(Data supplied Opens)
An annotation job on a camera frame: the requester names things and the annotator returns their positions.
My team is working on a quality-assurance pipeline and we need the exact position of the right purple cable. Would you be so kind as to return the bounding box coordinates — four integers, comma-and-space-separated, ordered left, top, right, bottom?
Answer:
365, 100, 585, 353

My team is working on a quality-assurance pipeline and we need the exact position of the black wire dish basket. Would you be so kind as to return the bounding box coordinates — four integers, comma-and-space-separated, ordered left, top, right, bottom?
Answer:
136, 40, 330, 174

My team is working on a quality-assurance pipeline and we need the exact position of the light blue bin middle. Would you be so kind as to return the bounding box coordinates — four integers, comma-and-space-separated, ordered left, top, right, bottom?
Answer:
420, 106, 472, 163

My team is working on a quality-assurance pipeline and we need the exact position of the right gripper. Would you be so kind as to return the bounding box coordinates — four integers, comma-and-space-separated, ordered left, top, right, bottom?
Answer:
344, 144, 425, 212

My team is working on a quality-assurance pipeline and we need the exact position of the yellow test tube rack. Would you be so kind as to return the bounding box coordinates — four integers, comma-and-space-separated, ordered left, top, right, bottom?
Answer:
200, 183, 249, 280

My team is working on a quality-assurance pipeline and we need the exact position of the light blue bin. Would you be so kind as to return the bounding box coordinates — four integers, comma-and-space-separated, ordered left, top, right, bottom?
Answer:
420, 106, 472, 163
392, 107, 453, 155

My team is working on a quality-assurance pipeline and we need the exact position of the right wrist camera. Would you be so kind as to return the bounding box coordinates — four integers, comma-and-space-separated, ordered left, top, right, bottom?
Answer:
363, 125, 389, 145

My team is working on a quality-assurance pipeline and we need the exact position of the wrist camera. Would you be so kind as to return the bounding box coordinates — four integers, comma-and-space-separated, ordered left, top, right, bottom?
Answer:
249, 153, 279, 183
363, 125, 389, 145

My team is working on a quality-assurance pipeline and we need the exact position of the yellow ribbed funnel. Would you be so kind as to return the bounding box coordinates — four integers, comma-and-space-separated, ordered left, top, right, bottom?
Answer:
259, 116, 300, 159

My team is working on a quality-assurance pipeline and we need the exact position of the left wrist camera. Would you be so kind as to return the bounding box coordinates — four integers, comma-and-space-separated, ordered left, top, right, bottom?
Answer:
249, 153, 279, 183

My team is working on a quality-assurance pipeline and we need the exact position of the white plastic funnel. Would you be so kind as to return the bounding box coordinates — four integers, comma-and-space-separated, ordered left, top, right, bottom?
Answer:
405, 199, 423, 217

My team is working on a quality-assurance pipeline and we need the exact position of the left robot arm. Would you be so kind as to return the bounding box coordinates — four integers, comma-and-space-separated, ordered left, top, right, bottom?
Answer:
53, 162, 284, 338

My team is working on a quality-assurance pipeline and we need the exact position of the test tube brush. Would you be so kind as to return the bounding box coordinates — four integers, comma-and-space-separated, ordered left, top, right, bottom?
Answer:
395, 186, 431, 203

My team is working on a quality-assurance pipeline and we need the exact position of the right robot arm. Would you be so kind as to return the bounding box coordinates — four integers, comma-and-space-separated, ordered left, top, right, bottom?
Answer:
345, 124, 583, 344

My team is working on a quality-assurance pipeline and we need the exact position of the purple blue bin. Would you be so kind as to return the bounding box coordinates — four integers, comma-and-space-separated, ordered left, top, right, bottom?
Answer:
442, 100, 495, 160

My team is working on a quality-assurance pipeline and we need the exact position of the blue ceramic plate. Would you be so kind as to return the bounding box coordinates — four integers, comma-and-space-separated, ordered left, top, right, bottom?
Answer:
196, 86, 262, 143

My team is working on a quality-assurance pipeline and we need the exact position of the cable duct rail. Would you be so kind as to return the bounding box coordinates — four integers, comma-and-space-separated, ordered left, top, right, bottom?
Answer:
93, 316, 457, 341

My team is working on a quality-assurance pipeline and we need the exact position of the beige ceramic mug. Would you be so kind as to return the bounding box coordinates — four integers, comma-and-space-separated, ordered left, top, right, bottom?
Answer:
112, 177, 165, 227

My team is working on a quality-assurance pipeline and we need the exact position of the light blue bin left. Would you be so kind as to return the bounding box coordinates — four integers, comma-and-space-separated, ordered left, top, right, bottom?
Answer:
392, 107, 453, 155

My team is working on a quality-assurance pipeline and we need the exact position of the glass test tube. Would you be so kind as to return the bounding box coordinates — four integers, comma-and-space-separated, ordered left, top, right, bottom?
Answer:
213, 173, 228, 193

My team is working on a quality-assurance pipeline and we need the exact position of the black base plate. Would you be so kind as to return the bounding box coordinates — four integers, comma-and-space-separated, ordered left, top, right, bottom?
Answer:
(Data supplied Closes)
This task calls for every entry above to be transcribed exactly.

An annotation job on a camera frame: the requester names things and the annotator returns their positions.
My team is working on a quality-assurance pipeline and we need the exact position of the right purple cable. Would you be so kind as to return the bounding box coordinates — four integers, comma-and-space-separated, ordered left, top, right, bottom?
Answer:
365, 100, 585, 353

My team is working on a quality-assurance pipeline and we need the exact position of the black wire dish basket. Would you be so kind as to return the bounding box coordinates — four integers, comma-and-space-separated, ordered left, top, right, bottom?
Answer:
136, 40, 330, 174

My team is working on a quality-assurance pipeline and we need the exact position of the light blue bin middle. Would you be so kind as to return the bounding box coordinates — four integers, comma-and-space-separated, ordered left, top, right, bottom?
Answer:
420, 106, 472, 163

My team is working on a quality-assurance pipeline and we need the exact position of the right gripper. Would you be so kind as to return the bounding box coordinates — four integers, comma-and-space-separated, ordered left, top, right, bottom?
Answer:
344, 144, 425, 212

My team is working on a quality-assurance pipeline and we need the exact position of the yellow test tube rack. Would you be so kind as to return the bounding box coordinates — four integers, comma-and-space-separated, ordered left, top, right, bottom?
Answer:
200, 183, 249, 280

My team is working on a quality-assurance pipeline and we need the exact position of the light blue bin. Would you be so kind as to return the bounding box coordinates — four integers, comma-and-space-separated, ordered left, top, right, bottom?
Answer:
420, 106, 472, 163
392, 107, 453, 155

My team is working on a quality-assurance pipeline and we need the exact position of the right wrist camera. Would you be so kind as to return the bounding box coordinates — four integers, comma-and-space-separated, ordered left, top, right, bottom?
Answer:
363, 125, 389, 145

My team is working on a quality-assurance pipeline and we need the exact position of the wrist camera. Would you be so kind as to return the bounding box coordinates — four integers, comma-and-space-separated, ordered left, top, right, bottom?
Answer:
249, 153, 279, 183
363, 125, 389, 145

My team is working on a quality-assurance pipeline and we need the exact position of the yellow ribbed funnel. Would you be so kind as to return the bounding box coordinates — four integers, comma-and-space-separated, ordered left, top, right, bottom?
Answer:
259, 116, 300, 159

My team is working on a quality-assurance pipeline and we need the exact position of the left wrist camera. Would you be so kind as to return the bounding box coordinates — four integers, comma-and-space-separated, ordered left, top, right, bottom?
Answer:
249, 153, 279, 183

My team is working on a quality-assurance pipeline and we need the exact position of the white plastic funnel. Would you be so kind as to return the bounding box coordinates — four integers, comma-and-space-separated, ordered left, top, right, bottom?
Answer:
405, 199, 423, 217

My team is working on a quality-assurance pipeline and we need the exact position of the left robot arm. Would you be so kind as to return the bounding box coordinates — four integers, comma-and-space-separated, ordered left, top, right, bottom?
Answer:
53, 162, 284, 338

My team is working on a quality-assurance pipeline and we need the exact position of the test tube brush. Would you be so kind as to return the bounding box coordinates — four integers, comma-and-space-separated, ordered left, top, right, bottom?
Answer:
395, 186, 431, 203

My team is working on a quality-assurance pipeline and we need the exact position of the right robot arm. Would you be so kind as to return the bounding box coordinates — four integers, comma-and-space-separated, ordered left, top, right, bottom?
Answer:
345, 124, 583, 344

My team is working on a quality-assurance pipeline and we need the exact position of the purple blue bin. Would you be so kind as to return the bounding box coordinates — four integers, comma-and-space-separated, ordered left, top, right, bottom?
Answer:
442, 100, 495, 160

My team is working on a quality-assurance pipeline and we need the exact position of the blue ceramic plate. Would you be so kind as to return the bounding box coordinates — four integers, comma-and-space-separated, ordered left, top, right, bottom?
Answer:
196, 86, 262, 143

My team is working on a quality-assurance pipeline and we need the exact position of the cable duct rail. Would you be so kind as to return the bounding box coordinates — four integers, comma-and-space-separated, ordered left, top, right, bottom?
Answer:
93, 316, 457, 341

My team is working on a quality-assurance pipeline and we need the exact position of the beige ceramic mug. Would you be so kind as to return the bounding box coordinates — four integers, comma-and-space-separated, ordered left, top, right, bottom?
Answer:
112, 177, 165, 227

My team is working on a quality-assurance pipeline and we need the exact position of the light blue bin left. Would you be so kind as to return the bounding box coordinates — four integers, comma-and-space-separated, ordered left, top, right, bottom?
Answer:
392, 107, 453, 155

My team is working on a quality-assurance pipeline and we need the exact position of the glass test tube. Would you be so kind as to return the bounding box coordinates — four integers, comma-and-space-separated, ordered left, top, right, bottom?
Answer:
213, 173, 228, 193

My team is working on a quality-assurance pipeline and we need the exact position of the black base plate. Would you be so kind as to return the bounding box coordinates — four integers, comma-and-space-separated, ordered left, top, right, bottom?
Answer:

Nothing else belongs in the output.